On a blustery afternoon at Claires Court Junior School, where conversation was carried away by the wind and drowned out by the steady drone of light aircraft climbing from nearby White Waltham, Wargrave 4th XI secured a vital victory over Maidenhead Royals 2nd XI to keep their hopes of Division 9C survival alive. The Royals, for whom promotion was within reach, were instead left to rue missed opportunities as Imran Ghazi anchored a tense run chase with an innings of rare calm and authority on a difficult day for batting.
The setting itself added drama. The match was played on an unforgiving strip of AstroTurf laid across a tiny, uneven pitch, the boundaries so close that every aerial stroke felt laced with peril, every misfield instantly punished. With the gusting wind whistling through the trees and buffeting the scorers’ table, neither side could ever settle fully.
Maidenhead, having won the toss, chose to bat, aiming to set a total that reflected their promotion ambitions. For a time, their approach looked well judged. Abdul Rehman Mohammad struck crisply through the off side before being undone by Hitessh Lingala, while Faraz Ahmed’s brisk 15 gave early momentum. But Fin Chisholm, still in the early stages of his senior cricketing journey, responded superbly, hitting his lengths on a good line and removing both Ahmed and K Shahzad in quick succession. At 33 for 3, Royals were pegged back.
Their middle order offered resistance. Captain Sana Khan cleared the ropes twice in a breezy 22, only to hole out, while wicketkeeper Saquib Mohammed counter-attacked with 36 from just 35 balls, laced with seven boundaries. The most substantial contribution came from Nasir Mohammad Abdul, who compiled a patient 48, shepherding the lower order and threatening to steer his side beyond 200. But Wargrave’s spinners combined to stall that progress. Young leg-spinner Advik Gupta, tossing the ball bravely into the gale, claimed four wickets in a decisive spell, including Abdul and three tail-enders, to finish with 4 for 34. Supported by the consistency of Chisholm and the control of Jack Whitehead (2 for 34), Wargrave dismissed their hosts for 194 in the 38th over.
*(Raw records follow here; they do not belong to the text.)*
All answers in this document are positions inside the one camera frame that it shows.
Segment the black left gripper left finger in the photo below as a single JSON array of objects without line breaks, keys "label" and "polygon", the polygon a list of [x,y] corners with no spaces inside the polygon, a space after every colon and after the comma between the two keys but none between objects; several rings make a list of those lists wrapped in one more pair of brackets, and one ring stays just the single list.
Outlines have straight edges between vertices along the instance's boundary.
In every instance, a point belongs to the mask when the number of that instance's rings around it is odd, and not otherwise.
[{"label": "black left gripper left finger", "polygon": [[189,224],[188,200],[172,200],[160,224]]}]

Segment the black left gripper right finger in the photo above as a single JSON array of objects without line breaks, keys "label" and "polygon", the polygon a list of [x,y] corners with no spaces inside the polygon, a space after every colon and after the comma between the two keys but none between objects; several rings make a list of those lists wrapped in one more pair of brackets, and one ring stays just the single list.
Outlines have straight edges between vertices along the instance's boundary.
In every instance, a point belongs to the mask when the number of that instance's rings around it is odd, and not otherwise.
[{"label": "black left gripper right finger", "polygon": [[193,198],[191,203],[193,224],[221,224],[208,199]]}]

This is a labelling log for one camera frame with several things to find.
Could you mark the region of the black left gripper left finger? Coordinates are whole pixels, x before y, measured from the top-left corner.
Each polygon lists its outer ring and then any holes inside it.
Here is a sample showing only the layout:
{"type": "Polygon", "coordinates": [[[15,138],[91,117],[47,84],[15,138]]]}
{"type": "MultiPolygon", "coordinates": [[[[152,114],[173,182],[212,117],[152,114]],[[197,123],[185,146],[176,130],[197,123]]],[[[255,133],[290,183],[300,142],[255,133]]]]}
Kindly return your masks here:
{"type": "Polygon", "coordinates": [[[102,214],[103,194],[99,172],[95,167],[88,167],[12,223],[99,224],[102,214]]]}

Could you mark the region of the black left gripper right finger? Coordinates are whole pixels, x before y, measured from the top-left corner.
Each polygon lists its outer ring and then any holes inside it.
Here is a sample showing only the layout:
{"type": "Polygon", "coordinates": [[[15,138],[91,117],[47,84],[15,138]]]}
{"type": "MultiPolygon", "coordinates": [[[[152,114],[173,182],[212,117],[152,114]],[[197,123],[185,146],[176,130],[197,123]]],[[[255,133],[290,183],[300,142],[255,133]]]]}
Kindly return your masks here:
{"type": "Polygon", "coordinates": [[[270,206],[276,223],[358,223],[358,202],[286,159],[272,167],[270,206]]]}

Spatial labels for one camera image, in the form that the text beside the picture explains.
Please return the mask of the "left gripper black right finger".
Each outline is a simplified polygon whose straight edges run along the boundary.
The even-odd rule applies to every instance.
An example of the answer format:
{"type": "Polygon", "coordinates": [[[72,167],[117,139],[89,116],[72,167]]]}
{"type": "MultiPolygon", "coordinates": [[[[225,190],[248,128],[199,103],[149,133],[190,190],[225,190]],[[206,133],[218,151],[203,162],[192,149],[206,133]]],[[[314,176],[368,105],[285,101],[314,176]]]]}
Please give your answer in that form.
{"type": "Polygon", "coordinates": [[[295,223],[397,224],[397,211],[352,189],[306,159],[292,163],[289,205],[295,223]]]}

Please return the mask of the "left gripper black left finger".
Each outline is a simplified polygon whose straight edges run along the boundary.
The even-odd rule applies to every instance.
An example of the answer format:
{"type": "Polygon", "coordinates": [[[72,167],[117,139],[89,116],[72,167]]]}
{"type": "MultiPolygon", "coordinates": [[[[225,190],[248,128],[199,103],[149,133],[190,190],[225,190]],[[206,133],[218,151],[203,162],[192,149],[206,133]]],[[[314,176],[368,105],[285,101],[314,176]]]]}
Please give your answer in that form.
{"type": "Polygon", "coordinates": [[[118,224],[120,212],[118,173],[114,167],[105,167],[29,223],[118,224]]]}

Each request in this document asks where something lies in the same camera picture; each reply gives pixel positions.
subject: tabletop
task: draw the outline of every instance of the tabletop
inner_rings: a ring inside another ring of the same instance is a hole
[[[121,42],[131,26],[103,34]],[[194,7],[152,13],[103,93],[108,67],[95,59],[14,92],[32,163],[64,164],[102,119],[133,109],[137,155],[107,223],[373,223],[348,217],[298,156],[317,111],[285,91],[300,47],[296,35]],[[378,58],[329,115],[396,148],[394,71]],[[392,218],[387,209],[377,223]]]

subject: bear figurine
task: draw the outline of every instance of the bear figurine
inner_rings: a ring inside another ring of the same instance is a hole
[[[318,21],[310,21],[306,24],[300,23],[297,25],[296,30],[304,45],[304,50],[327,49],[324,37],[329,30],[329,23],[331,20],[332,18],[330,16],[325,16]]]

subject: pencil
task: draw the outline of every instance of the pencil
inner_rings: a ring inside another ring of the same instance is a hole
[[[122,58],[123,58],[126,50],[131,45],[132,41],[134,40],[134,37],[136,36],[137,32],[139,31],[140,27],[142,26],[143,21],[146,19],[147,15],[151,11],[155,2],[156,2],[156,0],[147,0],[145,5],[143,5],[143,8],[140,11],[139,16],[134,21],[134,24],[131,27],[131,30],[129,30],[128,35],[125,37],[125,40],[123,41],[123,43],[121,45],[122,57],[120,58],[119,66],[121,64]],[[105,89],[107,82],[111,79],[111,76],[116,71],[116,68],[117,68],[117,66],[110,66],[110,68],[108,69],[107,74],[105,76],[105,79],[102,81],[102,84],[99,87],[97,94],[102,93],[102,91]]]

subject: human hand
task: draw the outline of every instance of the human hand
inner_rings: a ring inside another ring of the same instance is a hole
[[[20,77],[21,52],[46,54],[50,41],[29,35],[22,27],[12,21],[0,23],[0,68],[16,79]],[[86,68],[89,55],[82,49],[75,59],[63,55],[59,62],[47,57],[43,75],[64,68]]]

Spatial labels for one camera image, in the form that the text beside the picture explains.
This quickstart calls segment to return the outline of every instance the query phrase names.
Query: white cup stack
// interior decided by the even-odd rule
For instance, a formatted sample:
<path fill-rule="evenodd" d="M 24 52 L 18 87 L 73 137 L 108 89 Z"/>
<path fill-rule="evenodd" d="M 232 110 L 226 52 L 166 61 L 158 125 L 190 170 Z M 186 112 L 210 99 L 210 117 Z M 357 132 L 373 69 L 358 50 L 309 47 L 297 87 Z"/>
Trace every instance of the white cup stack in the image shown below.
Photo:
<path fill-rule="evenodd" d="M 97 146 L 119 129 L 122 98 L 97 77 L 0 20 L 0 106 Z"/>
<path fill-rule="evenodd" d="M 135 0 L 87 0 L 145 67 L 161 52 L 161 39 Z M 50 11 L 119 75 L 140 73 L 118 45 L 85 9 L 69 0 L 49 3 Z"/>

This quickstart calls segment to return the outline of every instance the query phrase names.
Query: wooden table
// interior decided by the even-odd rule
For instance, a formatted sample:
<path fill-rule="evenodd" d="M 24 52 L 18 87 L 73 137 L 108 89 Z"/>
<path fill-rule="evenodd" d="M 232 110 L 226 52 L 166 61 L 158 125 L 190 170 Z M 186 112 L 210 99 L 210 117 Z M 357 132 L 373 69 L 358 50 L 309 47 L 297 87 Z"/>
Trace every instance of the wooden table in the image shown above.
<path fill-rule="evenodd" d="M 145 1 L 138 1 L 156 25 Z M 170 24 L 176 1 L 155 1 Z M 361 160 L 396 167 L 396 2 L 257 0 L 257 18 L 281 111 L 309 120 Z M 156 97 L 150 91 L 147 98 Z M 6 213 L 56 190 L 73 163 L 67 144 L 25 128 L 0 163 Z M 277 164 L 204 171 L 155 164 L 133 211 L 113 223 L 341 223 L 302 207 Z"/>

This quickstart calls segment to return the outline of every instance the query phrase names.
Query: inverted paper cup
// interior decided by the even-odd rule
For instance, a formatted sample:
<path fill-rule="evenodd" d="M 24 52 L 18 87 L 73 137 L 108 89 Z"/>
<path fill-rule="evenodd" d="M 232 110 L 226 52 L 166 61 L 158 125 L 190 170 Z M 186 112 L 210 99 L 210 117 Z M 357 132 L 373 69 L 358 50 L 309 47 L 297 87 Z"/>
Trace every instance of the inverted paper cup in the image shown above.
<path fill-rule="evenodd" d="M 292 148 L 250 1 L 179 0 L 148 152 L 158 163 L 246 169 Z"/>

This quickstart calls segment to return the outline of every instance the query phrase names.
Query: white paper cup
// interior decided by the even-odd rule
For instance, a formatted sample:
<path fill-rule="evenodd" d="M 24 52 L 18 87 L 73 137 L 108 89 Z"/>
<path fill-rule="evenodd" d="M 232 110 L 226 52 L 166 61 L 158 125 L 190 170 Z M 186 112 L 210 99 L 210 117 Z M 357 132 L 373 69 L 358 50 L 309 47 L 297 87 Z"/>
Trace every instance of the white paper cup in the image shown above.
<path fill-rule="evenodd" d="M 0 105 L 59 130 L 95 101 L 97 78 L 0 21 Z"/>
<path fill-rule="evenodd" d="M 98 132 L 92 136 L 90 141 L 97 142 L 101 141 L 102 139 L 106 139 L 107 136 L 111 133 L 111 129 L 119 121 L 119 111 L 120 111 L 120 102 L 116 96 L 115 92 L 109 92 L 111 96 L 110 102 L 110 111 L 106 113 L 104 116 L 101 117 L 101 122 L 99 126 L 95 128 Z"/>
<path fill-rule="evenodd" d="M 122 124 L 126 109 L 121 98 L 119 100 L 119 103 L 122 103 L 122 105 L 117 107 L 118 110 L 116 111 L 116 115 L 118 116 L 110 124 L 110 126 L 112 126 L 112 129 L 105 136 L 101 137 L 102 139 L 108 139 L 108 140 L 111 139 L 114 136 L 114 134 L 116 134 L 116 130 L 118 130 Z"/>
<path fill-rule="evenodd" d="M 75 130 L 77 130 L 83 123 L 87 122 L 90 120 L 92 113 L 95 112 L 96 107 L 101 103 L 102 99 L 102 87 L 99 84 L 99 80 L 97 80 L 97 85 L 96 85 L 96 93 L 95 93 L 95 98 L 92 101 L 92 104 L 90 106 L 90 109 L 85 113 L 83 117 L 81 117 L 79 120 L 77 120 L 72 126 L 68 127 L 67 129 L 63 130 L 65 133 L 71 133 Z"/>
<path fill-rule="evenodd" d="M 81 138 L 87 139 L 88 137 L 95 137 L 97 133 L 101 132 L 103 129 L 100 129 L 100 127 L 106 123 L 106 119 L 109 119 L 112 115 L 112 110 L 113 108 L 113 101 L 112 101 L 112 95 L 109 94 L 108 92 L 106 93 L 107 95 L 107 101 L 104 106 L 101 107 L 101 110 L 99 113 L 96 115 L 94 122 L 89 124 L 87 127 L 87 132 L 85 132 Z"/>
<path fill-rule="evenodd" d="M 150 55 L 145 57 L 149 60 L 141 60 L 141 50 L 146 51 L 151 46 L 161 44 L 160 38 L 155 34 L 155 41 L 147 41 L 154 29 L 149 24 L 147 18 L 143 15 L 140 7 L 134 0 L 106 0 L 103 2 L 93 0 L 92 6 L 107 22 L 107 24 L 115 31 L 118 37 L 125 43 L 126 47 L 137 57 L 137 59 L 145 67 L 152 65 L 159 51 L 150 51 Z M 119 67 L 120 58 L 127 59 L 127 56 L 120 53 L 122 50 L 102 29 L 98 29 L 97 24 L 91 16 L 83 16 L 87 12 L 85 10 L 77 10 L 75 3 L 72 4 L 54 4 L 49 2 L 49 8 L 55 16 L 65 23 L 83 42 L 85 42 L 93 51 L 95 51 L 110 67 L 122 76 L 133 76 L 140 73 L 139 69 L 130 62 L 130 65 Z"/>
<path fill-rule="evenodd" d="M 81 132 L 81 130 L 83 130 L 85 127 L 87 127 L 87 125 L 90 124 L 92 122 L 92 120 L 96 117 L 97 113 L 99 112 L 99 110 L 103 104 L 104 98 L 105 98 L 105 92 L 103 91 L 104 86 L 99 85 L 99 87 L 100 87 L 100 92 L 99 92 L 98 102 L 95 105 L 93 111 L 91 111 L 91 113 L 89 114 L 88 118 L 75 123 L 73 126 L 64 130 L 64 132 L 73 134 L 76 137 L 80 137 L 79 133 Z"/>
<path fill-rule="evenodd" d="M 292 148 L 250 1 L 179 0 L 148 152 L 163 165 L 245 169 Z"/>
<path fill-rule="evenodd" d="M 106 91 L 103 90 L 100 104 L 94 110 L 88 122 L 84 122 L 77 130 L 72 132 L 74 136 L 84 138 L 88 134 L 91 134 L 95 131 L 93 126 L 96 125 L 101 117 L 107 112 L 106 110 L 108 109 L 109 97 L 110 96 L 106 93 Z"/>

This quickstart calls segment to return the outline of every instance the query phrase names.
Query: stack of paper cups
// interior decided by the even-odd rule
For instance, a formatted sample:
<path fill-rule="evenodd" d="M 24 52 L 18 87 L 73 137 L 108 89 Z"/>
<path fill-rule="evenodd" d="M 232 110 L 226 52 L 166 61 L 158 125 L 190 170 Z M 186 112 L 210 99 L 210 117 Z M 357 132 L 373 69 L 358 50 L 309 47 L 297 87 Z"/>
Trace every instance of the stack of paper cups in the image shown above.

On a surface where stroke play was never straightforward, 194 looked competitive. And when Wargrave’s reply stuttered early, Maidenhead sensed their chance. Tom Tabrah was bowled for seven, both openers falling cheaply, and when the score slipped to 30 for 3, Royals had a foot firmly on their opponents’ throats. By the time JJ Harris departed at 71 for 5, the chase seemed fragile, and the volume of the fielders’ encouragement rose above the roar of the wind.
It was then that Ghazi, Wargrave’s seasoned middle-order anchor, came into his own. From the outset his judgment of length was impeccable. He left balls that others had prodded at, clipped singles into gaps with quiet certainty, and punished anything short or wide with an elegance that belied the choppy conditions. Where others struggled to cope with the variable bounce of the AstroTurf, Ghazi appeared untroubled, his technique compact and unhurried.
He found a willing ally in Hitessh Lingala, whose 35 not out provided both ballast and acceleration at a crucial moment. Together they added an unbroken 75 for the seventh wicket, inching Wargrave towards their target even as tension grew on the sidelines. Each run was accompanied by nervous glances between the huddled Wargrave supporters, each boundary greeted with cheers snatched away by the gale. Maidenhead’s bowlers, who had begun brightly, lost their discipline. Extras mounted — 21 in total — and with them the sense of a chance slipping.
Still, there were moments of drama. At 150 for 6, with 45 runs still required, Royals’ fielders circled hungrily, knowing one more breakthrough could tilt the match back their way. But Ghazi never offered a chance. He reached his half-century with a late cut to the short third-man boundary, raising his bat only briefly before resuming his work. The final runs came quickly, Ghazi finishing unbeaten on 79 from 95 balls, a chanceless masterpiece of control and authority, while Lingala launched a straight six to hasten the conclusion. Wargrave closed on 197 for 6 in the 36th over, sealing a four-wicket victory.
For Royals, who had approached the day with promotion aspirations, the result was a deflating setback. Their bowlers toiled, Khan and Sher each claiming two wickets, but their inability to shift Ghazi at the heart of the innings proved decisive.
For Wargrave, by contrast, the triumph may come to be remembered as a season-defining escape. Victory lifted spirits and, crucially, their points tally, keeping survival within reach. More than that, it showed the resilience of a side that has at times floundered under pressure but here held their nerve when it mattered most.
As players shook hands in the swirling wind, the little ground seemed momentarily larger, the noise of aircraft overhead receding into insignificance. This was not just another Saturday in Division 9C; it was a statement that Wargrave, against odds and elements, still had the steel to fight for their place. And at the centre of it all stood Imran Ghazi, bat raised, unbeaten, and unbowed.